Smiles and prayers as Nigerians U-turn on co-operation
Date Released: Sun, 21 September 2014 10:10 +0200
At least 84 South Africans died and scores more injured when a six-story hostel collapse in Lagos last Friday.
Nigerian authorities and church members have made a U-turn on co-operating with South Africans at the collapsed guesthouse tragedy, following a diplomatic skirmish, which saw an entire week fritter away while vital efforts to save lives were blocked.
“It’s completely different, I can’t believe it’s the same people,” Gift of the Givers founder Imtiaz Sooliman told the Mail & Guardian on Sunday. “Now it is all smiles, it’s just strange. We can go to whatever hospital we like, go to the church, the mortuaries.”
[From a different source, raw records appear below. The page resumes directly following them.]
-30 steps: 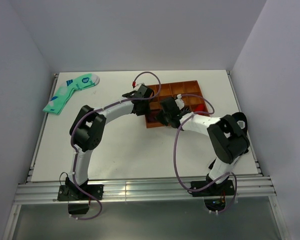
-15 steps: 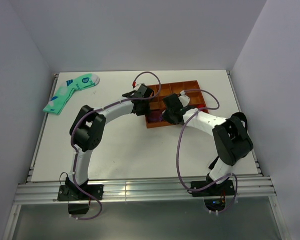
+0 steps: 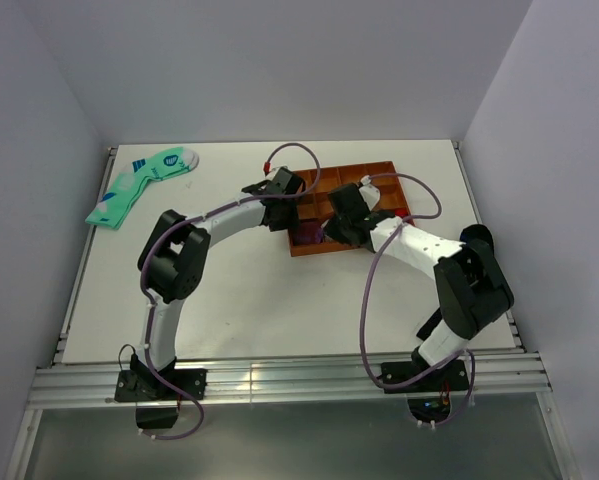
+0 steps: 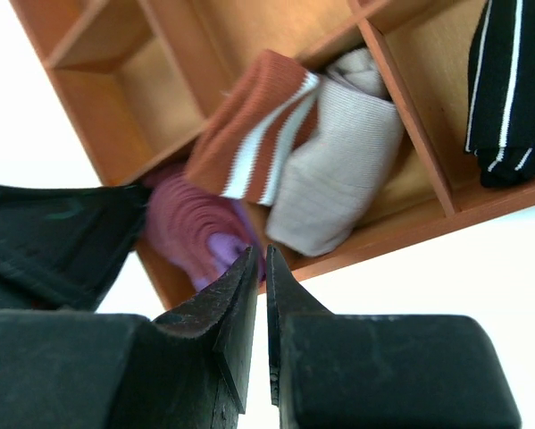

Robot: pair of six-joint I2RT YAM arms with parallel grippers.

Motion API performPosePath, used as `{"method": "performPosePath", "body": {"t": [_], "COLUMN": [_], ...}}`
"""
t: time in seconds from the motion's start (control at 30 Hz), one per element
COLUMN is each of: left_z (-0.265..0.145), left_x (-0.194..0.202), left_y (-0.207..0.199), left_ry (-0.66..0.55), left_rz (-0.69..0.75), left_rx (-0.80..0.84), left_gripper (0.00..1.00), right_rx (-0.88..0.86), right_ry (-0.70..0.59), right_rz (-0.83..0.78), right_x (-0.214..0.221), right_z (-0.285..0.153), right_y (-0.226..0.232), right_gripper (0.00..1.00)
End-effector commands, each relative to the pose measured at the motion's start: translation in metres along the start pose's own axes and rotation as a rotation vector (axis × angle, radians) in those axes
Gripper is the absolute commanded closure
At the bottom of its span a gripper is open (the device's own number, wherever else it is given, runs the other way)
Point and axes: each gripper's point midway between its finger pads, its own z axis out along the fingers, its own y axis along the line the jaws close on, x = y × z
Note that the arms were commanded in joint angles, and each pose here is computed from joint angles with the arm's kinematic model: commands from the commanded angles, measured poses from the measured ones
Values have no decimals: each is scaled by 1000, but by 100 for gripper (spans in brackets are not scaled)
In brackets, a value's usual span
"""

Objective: Roll the socks
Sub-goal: Place the sock in the storage box, then reset both arms

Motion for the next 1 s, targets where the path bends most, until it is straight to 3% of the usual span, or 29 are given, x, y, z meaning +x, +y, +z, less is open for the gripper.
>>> {"method": "performPosePath", "body": {"t": [0.0, 0.53, 0.77, 0.8, 0.97], "left_z": [-9, -94, -160, -187, -221], "left_x": [-2, -71, -75, -79, -24], "left_y": [10, -39, -11, -7, 40], "left_ry": [6, -185, -251, -286, -228], "left_rz": [39, -3, -62, -77, -49], "left_rx": [1, 223, 197, 220, 177], "left_gripper": [59, 50, 43, 43, 40], "right_rx": [-89, -220, -298, -320, -347], "right_ry": [-78, -118, -134, -153, -182], "right_rz": [14, 11, -14, -17, -57], "right_x": [-31, -47, -42, -45, -38], "right_z": [-27, -81, -117, -129, -154], "right_y": [25, 38, 24, 22, -2], "right_gripper": [85, 82, 61, 58, 31]}}
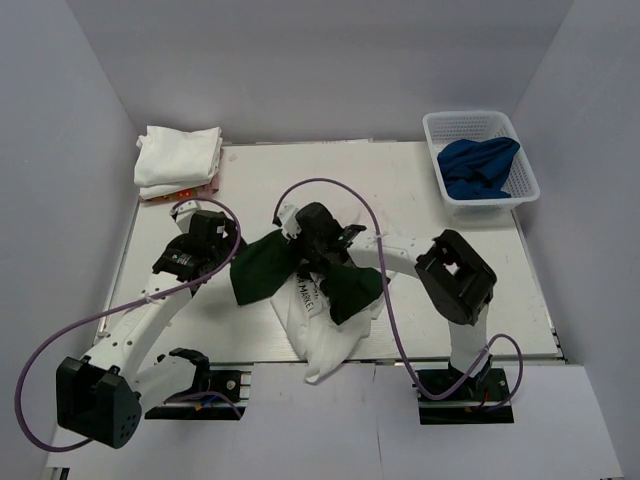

A diplomatic source from South Africa confirmed that the Nigerian authorities have proven to be far more co-operative since Friday, a week after the devastating collapse that has seen the largest number of South Africans killed outside of the country since even the downing of the Helderberg airliner in 1987 which killed 71 South Africans.
“The officials, police and experts we have sent say they are being allowed to work,” said the source. “They are working with their counterparts there and they have not reported any difficulties in the work they are trying to do.”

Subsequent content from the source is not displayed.